> [Task]:
Beginning with the line below that contains "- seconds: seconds" and ending with the line that contains "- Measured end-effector", copy every line exactly. Copy nothing else.

> [Dataset extract]:
::::::
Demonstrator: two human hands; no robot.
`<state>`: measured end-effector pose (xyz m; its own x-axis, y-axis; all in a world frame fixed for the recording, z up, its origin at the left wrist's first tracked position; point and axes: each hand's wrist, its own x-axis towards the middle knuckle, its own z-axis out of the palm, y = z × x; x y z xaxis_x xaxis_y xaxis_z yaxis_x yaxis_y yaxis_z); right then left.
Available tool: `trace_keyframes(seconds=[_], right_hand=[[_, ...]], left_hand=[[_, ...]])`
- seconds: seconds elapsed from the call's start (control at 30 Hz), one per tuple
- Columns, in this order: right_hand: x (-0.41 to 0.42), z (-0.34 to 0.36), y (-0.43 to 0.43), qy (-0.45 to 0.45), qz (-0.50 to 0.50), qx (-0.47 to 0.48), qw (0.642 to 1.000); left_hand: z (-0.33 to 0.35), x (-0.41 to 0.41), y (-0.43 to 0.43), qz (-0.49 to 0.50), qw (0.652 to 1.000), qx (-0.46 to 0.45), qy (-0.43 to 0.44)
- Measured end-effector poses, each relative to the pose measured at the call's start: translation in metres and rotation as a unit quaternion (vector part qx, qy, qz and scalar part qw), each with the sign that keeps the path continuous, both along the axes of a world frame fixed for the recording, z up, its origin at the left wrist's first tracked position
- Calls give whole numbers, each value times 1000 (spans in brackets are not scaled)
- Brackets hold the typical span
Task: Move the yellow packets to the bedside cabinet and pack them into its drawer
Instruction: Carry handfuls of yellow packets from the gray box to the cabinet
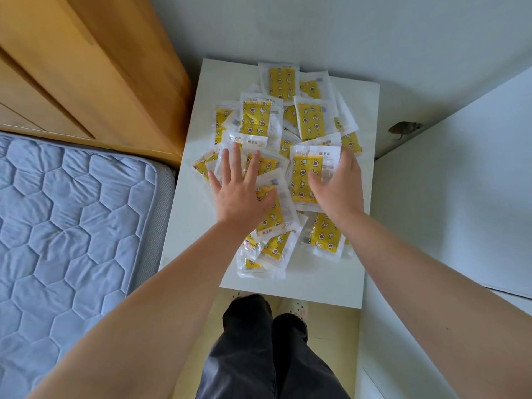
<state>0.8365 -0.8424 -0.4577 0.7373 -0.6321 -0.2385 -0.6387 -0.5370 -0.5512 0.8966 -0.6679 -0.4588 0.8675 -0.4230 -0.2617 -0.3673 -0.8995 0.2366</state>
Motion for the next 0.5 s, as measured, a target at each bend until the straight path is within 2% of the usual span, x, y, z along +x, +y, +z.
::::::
> [Output]:
- seconds: seconds elapsed from the call's start (control at 30 Hz), one per tuple
- Columns, in this order: right_hand: x (-0.41 to 0.42), z (-0.34 to 0.36), y (-0.43 to 0.43), qy (-0.45 to 0.45), qz (-0.50 to 0.50), qx (-0.47 to 0.48), qw (0.642 to 1.000); left_hand: z (-0.33 to 0.35), x (-0.41 to 0.41), y (-0.43 to 0.43), qz (-0.49 to 0.50), qw (0.652 to 1.000), qx (-0.46 to 0.45), qy (-0.43 to 0.44)
- Measured end-effector poses, each relative to the pose measured at the call's start: translation in metres and rotation as a unit quaternion (vector part qx, qy, qz and scalar part qw), each with the sign that keeps the path continuous, both along the axes of a world frame fixed for the recording, z up, its origin at the left wrist's first tracked position

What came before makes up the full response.